Work required ->
Return each line of the listing that follows in which the string "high" can be found.

Segment Open

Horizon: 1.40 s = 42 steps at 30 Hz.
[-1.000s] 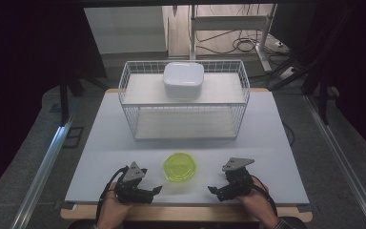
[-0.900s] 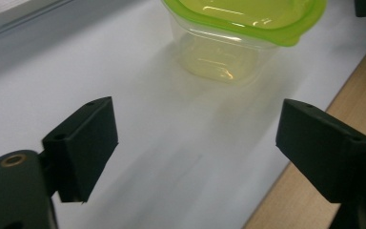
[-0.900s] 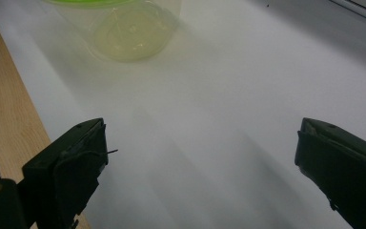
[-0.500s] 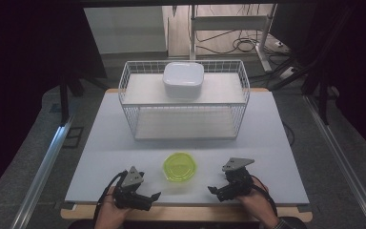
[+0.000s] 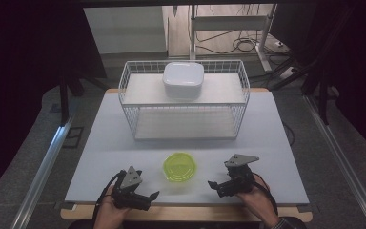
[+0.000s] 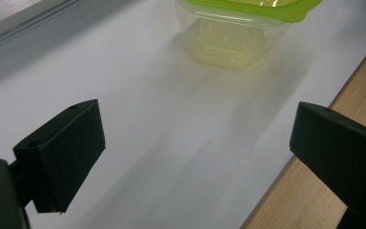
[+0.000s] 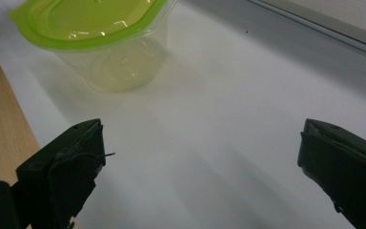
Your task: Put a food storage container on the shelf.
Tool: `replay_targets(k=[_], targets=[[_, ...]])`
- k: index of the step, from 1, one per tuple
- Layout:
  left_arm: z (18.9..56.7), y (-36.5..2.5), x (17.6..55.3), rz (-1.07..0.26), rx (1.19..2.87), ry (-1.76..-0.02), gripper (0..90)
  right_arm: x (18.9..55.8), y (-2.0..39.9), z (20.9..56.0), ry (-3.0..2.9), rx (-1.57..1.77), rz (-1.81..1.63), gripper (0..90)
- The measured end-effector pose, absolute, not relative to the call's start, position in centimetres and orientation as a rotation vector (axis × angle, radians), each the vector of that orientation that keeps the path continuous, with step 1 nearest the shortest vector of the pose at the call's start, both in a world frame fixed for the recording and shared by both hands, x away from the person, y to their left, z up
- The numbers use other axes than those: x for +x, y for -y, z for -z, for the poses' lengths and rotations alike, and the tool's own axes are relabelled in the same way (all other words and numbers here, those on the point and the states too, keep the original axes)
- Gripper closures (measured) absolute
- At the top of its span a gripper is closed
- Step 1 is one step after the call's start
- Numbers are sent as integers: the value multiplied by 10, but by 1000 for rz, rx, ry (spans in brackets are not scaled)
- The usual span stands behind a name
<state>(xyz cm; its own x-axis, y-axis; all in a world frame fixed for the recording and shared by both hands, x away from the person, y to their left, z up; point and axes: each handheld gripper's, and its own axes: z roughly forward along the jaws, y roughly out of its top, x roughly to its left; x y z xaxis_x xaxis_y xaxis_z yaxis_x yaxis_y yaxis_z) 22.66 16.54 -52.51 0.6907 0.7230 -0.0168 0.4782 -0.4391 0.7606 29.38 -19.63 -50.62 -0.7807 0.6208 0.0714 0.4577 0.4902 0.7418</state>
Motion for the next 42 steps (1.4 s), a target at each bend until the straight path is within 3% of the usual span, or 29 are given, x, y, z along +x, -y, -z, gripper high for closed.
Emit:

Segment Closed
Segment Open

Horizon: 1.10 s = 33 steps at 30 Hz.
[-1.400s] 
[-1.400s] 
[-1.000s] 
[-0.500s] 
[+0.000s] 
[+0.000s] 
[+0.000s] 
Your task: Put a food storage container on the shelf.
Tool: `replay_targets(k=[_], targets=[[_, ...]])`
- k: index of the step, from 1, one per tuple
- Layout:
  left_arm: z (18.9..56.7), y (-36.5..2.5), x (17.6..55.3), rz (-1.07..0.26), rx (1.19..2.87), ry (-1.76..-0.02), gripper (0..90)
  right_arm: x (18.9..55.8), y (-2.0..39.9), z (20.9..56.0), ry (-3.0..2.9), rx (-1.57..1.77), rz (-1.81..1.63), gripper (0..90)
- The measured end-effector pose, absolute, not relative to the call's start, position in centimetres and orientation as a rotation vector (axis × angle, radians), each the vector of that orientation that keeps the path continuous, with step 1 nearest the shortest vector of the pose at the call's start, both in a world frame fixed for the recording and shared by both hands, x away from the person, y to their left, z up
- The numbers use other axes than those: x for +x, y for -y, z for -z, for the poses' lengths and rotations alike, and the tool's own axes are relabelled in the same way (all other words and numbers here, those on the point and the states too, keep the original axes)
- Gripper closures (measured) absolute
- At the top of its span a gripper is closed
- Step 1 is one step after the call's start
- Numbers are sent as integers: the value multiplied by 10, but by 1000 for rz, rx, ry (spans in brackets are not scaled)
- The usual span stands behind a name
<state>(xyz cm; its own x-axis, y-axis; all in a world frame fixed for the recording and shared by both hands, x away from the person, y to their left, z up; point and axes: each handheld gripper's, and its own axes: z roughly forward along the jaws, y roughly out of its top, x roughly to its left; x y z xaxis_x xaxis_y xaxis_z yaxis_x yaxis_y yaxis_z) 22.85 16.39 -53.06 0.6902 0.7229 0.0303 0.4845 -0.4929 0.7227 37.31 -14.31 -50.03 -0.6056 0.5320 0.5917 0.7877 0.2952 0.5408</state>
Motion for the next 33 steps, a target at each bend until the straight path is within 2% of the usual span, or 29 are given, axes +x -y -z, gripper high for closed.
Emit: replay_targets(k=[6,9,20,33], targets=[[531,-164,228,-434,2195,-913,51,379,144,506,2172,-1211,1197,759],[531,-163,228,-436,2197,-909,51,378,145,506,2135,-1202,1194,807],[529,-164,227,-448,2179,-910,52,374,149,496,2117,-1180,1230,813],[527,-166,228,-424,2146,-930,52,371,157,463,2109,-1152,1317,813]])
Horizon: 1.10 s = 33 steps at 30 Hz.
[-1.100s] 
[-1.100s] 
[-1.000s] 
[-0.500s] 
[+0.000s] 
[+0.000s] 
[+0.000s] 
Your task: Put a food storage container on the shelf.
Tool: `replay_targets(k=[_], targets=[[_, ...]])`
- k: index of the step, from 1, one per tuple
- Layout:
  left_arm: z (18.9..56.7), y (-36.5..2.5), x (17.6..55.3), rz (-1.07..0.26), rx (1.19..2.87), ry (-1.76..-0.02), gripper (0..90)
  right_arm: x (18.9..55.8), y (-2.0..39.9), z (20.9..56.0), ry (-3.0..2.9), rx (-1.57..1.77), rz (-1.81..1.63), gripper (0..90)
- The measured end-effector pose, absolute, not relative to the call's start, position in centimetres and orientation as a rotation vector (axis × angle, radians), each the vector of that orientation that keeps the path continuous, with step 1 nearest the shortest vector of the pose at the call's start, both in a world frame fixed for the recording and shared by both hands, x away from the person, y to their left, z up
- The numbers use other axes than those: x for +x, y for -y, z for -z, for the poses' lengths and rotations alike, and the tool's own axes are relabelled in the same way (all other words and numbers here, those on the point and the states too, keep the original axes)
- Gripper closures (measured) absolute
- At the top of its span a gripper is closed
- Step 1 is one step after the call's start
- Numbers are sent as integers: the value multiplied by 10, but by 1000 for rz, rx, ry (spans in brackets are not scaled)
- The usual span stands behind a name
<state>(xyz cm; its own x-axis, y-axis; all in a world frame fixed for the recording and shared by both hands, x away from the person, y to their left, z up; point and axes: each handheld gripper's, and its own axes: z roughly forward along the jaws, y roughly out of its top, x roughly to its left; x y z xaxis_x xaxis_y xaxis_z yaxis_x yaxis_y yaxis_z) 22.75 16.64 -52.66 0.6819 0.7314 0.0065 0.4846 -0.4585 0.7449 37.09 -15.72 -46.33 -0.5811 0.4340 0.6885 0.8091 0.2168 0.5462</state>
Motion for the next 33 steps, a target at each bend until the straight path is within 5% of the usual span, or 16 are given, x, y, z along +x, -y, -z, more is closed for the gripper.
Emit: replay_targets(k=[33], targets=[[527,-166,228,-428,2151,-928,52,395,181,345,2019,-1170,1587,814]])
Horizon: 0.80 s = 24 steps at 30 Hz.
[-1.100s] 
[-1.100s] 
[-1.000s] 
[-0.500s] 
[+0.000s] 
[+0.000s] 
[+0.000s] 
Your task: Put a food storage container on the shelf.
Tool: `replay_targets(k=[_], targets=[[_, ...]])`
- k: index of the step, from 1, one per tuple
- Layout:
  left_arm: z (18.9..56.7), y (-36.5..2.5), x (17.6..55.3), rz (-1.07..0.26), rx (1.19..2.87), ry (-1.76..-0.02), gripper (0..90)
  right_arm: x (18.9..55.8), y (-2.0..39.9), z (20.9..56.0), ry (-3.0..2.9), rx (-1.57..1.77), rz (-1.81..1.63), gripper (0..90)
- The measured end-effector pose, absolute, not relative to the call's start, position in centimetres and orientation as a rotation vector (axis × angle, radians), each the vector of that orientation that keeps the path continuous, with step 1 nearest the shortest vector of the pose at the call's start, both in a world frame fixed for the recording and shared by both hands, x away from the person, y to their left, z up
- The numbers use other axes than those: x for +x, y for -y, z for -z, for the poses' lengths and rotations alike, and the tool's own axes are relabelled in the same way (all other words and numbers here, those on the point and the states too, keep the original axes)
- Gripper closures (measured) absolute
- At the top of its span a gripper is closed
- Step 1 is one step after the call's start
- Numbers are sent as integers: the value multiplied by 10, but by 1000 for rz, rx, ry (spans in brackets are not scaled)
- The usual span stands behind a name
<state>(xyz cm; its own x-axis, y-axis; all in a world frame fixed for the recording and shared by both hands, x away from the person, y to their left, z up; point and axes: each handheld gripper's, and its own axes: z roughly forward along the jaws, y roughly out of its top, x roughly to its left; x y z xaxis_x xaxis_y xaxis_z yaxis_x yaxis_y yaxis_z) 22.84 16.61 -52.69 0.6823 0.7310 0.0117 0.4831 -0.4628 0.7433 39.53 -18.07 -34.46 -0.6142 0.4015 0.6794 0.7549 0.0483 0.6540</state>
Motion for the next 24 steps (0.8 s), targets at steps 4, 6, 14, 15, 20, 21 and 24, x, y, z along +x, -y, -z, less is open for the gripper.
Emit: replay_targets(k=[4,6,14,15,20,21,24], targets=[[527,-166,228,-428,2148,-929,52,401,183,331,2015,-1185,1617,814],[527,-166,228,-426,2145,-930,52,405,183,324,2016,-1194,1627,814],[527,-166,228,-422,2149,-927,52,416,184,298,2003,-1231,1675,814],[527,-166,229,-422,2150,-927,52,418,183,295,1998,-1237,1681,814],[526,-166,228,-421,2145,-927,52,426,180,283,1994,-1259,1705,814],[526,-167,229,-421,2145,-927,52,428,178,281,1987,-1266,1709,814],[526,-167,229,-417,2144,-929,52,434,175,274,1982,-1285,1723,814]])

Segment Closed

Result of the task ->
Motion for the next 42 steps (1.4 s), a target at each bend until the straight path is within 3% of the usual span, or 29 are given, x, y, z along +x, -y, -z, gripper high for closed.
Motion for the next 33 steps, a target at each bend until the straight path is within 2% of the usual span, or 29 are given, axes +x -y -z, gripper high for closed.

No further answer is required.